• TRY IT:
When the string "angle" is part of a line in the data below, report the whole line.

────────────────

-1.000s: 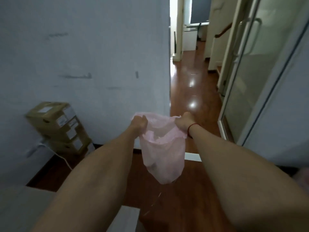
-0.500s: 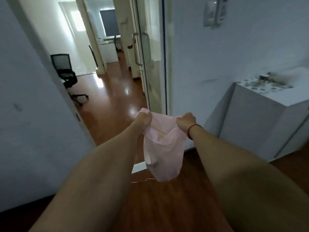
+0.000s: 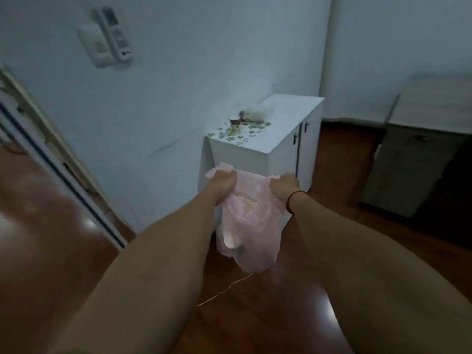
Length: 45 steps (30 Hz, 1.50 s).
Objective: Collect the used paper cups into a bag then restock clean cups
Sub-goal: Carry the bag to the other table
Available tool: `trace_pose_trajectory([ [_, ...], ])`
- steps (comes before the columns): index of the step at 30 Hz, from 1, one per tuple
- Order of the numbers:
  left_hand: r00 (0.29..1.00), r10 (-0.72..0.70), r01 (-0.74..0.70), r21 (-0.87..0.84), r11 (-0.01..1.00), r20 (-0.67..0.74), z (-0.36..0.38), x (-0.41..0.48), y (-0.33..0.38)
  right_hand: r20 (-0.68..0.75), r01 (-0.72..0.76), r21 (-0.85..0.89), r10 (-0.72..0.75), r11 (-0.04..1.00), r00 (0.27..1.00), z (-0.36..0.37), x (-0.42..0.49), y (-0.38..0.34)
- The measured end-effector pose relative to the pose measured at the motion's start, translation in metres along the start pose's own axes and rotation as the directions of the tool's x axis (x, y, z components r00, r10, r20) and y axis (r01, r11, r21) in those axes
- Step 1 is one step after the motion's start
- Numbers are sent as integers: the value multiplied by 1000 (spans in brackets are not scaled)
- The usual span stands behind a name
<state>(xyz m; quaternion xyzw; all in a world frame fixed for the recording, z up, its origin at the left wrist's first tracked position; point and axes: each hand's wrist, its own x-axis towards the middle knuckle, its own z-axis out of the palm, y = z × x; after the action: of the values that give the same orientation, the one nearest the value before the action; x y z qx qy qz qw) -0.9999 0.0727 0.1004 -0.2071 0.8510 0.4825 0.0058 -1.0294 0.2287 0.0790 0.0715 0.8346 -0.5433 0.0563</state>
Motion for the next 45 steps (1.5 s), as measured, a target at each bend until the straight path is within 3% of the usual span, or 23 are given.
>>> trace_pose_trajectory([
  [9, 950, 124, -137, 24, 990, 286, 204, 121, 126, -301, -152, 94, 174, 984, 938, -151, 155, 62],
  [16, 883, 153, -156, -30, 987, 444, 346, 211, 234, -508, -278, 242, 366, 929, 780, -295, 254, 87],
  [22, 754, 246, -291, -26, 956, 610, 479, 238, 336, -631, -272, 316, 415, 909, 655, -416, 324, 128],
  [25, 695, 330, -362, -85, 928, 639, 558, 247, 390, -678, -256, 360, 440, 897, 589, -486, 361, 154],
  [32, 578, 387, -442, -123, 888, 719, 711, 248, 514, -684, -247, 407, 472, 880, 556, -643, 423, 191],
  [36, 566, 462, -459, -204, 865, 683, 783, 243, 574, -718, -264, 423, 499, 867, 486, -728, 449, 208],
  [39, 564, 460, -427, -234, 874, 686, 834, 248, 614, -770, -232, 396, 459, 889, 444, -787, 472, 216],
  [45, 454, 557, -499, -320, 805, 695, 942, 243, 711, -849, -165, 361, 396, 918, 349, -903, 523, 240],
])
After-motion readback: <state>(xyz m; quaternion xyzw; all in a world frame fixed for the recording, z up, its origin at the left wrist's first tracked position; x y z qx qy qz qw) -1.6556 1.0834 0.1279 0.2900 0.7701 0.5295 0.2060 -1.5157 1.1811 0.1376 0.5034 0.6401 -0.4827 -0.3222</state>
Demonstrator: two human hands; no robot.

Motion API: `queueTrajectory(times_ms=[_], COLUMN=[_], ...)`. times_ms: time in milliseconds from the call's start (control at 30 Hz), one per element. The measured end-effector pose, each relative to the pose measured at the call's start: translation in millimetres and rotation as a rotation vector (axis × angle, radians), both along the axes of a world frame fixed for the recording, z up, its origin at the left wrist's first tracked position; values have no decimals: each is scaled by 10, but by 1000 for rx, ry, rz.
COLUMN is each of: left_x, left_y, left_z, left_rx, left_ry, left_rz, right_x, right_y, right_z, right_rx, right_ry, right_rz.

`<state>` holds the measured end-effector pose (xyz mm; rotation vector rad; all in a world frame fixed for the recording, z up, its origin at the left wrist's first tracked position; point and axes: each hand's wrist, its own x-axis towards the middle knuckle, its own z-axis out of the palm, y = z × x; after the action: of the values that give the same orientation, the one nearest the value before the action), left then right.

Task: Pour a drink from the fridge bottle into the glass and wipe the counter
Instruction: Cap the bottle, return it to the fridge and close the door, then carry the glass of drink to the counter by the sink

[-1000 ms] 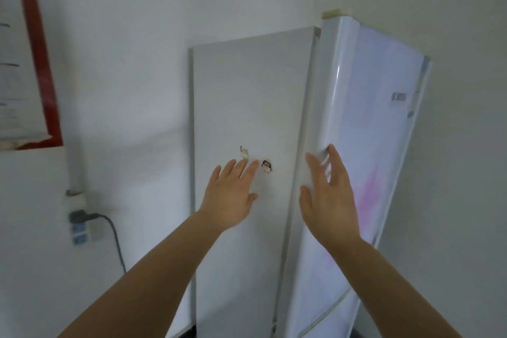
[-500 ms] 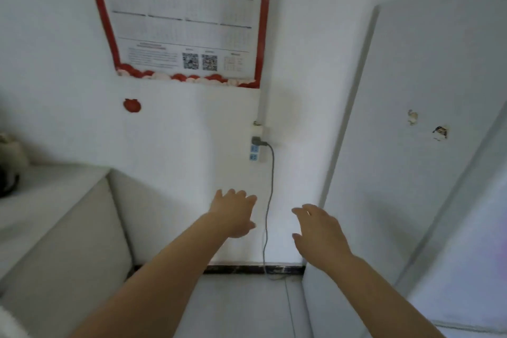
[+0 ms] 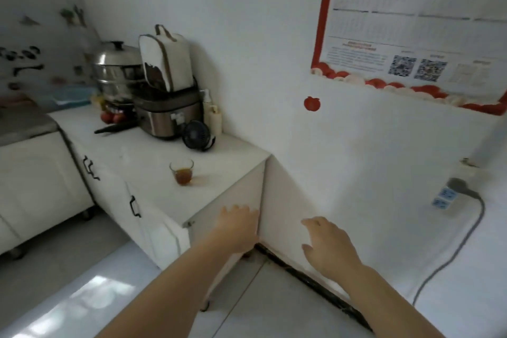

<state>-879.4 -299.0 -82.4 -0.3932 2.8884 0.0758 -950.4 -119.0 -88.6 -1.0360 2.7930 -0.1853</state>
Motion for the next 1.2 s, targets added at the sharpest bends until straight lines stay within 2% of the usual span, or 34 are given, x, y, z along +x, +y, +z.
queueTrajectory(times_ms=[267,633,900,1033,1200], left_x=[-239,-498,-783,-979,-1165], left_y=[-1252,-2261,-2850,-3063,-3267], left_z=[-229,-571,-919,-1064,-1183], left_rx=[38,112,270,365,481], left_ry=[-27,-63,-61,-8,172], left_rz=[220,421,766,916,1048], right_x=[-587,-1170,-1700,-1979,-2192], right_y=[-1458,-2857,-3718,-4133,-4526], right_z=[-183,-383,-712,-887,-1064], right_rx=[2,72,107,122,61], right_ry=[-56,-152,-218,-253,-403], right_rz=[195,387,529,578,611])
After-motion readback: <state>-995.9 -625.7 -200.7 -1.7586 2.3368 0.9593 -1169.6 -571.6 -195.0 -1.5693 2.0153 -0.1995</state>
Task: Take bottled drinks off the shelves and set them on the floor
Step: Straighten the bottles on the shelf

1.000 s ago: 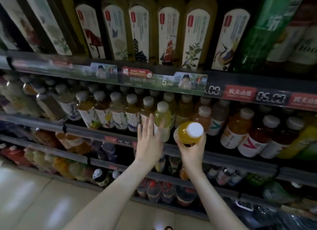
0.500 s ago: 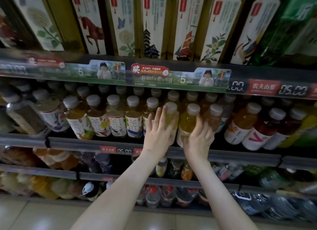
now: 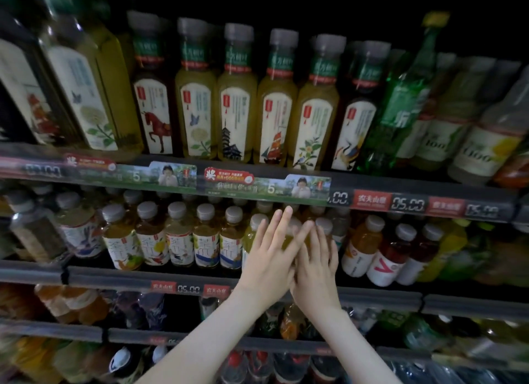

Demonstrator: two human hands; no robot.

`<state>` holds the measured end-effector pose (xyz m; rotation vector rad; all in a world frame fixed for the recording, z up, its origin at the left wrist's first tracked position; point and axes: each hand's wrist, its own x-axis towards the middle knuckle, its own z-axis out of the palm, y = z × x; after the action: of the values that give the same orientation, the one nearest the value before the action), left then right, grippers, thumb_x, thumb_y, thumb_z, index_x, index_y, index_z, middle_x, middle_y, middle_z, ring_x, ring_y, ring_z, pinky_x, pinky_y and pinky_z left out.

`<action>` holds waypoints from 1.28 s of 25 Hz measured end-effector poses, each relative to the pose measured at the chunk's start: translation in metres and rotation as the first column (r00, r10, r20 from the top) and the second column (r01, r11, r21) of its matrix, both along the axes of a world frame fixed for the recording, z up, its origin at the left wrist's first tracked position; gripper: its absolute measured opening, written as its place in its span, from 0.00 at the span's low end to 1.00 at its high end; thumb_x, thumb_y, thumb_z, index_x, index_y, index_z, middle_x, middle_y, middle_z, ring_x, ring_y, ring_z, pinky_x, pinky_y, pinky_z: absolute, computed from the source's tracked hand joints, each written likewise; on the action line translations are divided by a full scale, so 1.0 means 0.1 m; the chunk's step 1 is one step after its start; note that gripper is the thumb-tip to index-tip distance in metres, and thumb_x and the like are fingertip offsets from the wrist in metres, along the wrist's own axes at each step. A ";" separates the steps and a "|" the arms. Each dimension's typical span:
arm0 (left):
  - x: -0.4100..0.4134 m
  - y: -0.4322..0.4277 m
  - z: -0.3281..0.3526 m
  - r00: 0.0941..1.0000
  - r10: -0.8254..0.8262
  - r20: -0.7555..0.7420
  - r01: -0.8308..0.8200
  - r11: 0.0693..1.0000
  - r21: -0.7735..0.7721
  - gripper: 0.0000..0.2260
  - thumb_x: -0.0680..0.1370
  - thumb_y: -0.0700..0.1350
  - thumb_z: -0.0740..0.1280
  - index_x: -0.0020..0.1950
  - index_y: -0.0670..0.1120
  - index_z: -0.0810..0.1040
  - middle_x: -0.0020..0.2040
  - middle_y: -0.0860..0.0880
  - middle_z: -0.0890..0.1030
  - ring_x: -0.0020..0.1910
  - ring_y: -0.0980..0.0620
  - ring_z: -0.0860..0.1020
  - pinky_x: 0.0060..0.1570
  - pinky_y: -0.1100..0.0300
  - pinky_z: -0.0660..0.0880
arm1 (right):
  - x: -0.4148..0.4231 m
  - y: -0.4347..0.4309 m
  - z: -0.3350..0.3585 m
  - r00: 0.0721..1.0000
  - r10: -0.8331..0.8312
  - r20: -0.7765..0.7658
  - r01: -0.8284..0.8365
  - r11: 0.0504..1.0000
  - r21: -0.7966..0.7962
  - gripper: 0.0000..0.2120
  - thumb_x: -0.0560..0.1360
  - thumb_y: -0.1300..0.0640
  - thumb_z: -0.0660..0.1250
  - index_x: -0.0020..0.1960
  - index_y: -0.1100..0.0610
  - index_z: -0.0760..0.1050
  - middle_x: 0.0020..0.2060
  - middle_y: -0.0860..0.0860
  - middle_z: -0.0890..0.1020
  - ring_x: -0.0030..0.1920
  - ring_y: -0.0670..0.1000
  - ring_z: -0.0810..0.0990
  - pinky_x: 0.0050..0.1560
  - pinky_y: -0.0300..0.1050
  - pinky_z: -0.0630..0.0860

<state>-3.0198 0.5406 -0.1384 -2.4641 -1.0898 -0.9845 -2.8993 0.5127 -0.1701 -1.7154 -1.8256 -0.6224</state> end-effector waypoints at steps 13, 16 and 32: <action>0.50 0.22 1.58 0.991 0.086 0.100 -0.097 0.990 0.105 0.40 0.68 0.41 0.72 0.77 0.49 0.59 0.74 0.36 0.60 0.74 0.37 0.55 0.68 0.37 0.60 | 0.92 0.29 2.20 0.703 0.133 -0.698 -0.015 0.985 0.174 0.47 0.72 0.55 0.74 0.77 0.52 0.45 0.74 0.54 0.59 0.74 0.54 0.58 0.71 0.52 0.62; 0.64 0.28 1.64 0.990 0.109 0.093 -0.118 0.989 0.094 0.40 0.67 0.42 0.73 0.76 0.48 0.60 0.74 0.35 0.61 0.74 0.37 0.54 0.68 0.38 0.58 | 1.11 0.46 2.35 0.699 0.115 -0.706 -0.182 0.983 -0.020 0.53 0.73 0.56 0.73 0.76 0.46 0.32 0.75 0.53 0.61 0.70 0.54 0.68 0.63 0.46 0.67; 3.32 -1.48 1.78 0.742 -0.539 0.400 0.648 0.730 -0.219 0.49 0.73 0.37 0.69 0.73 0.69 0.37 0.69 0.67 0.58 0.68 0.73 0.58 0.63 0.77 0.59 | 3.33 -1.82 2.11 0.688 0.333 -0.645 -0.136 0.932 0.336 0.57 0.69 0.56 0.75 0.70 0.30 0.30 0.64 0.47 0.74 0.60 0.36 0.76 0.54 0.26 0.72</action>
<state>-2.6878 0.3928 0.0397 -3.1382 -0.5407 -1.5223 -2.5667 0.3305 0.0404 -1.2493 -1.3026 -0.0596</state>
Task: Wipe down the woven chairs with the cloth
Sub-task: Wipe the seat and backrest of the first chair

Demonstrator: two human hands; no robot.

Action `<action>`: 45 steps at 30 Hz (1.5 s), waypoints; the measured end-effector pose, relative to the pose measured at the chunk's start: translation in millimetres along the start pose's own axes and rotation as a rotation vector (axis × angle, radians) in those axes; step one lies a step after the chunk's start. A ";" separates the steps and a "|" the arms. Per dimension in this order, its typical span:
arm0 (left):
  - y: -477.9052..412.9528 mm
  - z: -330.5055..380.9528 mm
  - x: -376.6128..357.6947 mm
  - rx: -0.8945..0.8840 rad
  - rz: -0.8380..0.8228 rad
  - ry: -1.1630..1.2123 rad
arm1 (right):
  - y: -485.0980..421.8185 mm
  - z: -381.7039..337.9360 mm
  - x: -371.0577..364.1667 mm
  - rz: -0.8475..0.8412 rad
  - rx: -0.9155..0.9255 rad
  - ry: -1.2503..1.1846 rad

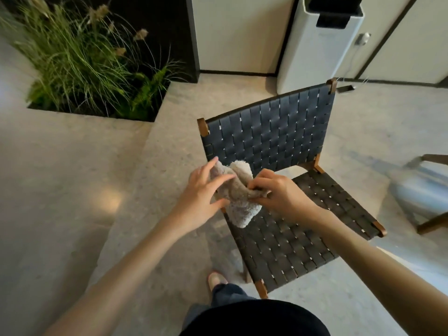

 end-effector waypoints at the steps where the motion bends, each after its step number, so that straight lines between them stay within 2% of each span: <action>1: -9.9 -1.3 7.2 -0.039 0.009 -0.029 | -10.1 -4.7 4.1 0.004 0.013 0.016; 4: -42.0 -10.7 28.3 -0.121 0.007 -0.038 | -38.0 -13.1 13.0 0.014 0.026 0.078; 8: -83.4 -31.8 49.7 -0.210 -0.018 -0.073 | -71.4 -7.6 18.3 0.085 -0.050 0.170; 11: -110.7 -52.5 59.6 -0.270 -0.096 -0.055 | -92.7 10.6 13.1 0.103 -0.215 0.305; 14: -139.3 -81.6 75.9 -0.248 -0.168 -0.008 | -102.7 30.5 0.0 0.028 -0.411 0.478; 17: -166.7 -111.2 85.4 -0.232 -0.264 -0.081 | -106.4 39.5 -10.6 0.012 -0.541 0.548; 19: -183.3 -127.1 84.9 -0.209 -0.363 -0.072 | -107.9 45.9 -18.7 0.031 -0.645 0.410; 21: -200.3 -136.8 82.5 -0.193 -0.441 -0.009 | -108.4 57.9 -30.5 0.046 -0.811 0.139; 24: -220.9 -144.0 77.5 -0.166 -0.489 0.065 | -102.9 73.0 -40.6 0.181 -1.011 -0.126; 29: -231.0 -151.6 49.5 -0.148 -0.590 0.142 | -79.1 84.7 -53.4 0.375 -1.166 -0.275; 33: -218.4 -157.9 18.5 -0.165 -0.690 0.187 | -55.6 87.4 -75.7 0.369 -1.173 -0.284; 36: -203.7 -168.2 -3.8 -0.162 -0.757 0.123 | -37.5 88.1 -100.5 0.344 -1.184 -0.366; 39: -203.4 -177.1 -8.2 -0.194 -0.666 0.077 | -29.1 93.7 -124.5 0.305 -1.203 -0.473; 41: -210.3 -184.8 -1.9 -0.145 -0.570 0.140 | -31.4 99.1 -132.8 0.317 -1.214 -0.557; 45: -227.1 -186.4 2.8 -0.064 -0.445 0.318 | -54.2 114.3 -131.1 0.476 -1.232 -0.691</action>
Point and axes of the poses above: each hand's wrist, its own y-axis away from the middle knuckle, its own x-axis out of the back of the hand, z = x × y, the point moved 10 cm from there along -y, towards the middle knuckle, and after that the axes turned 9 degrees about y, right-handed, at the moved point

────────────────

• YOUR SOLUTION:
Motion API: `queueTrajectory(times_ms=[_], COLUMN=[_], ...)`. times_ms: time in milliseconds from the call's start (control at 30 Hz), one per element. The measured end-effector pose, each relative to the pose measured at the call's start: translation in millimetres and rotation as a rotation vector (axis × angle, radians), both along the axes of a world frame fixed for the recording, z up, its origin at the left wrist's first tracked position; values have no decimals: each is scaled by 10, but by 1000 for rx, ry, rz.
Action `<action>`: 45 steps at 30 Hz (1.5 s), waypoints; the measured end-effector pose, relative to the pose measured at the chunk's start: translation in millimetres along the start pose's own axes and rotation as a rotation vector (axis × angle, radians) in those axes; step one lies a step after the chunk's start. A ";" separates the steps and a "|" the arms. Per dimension in this order, its typical span:

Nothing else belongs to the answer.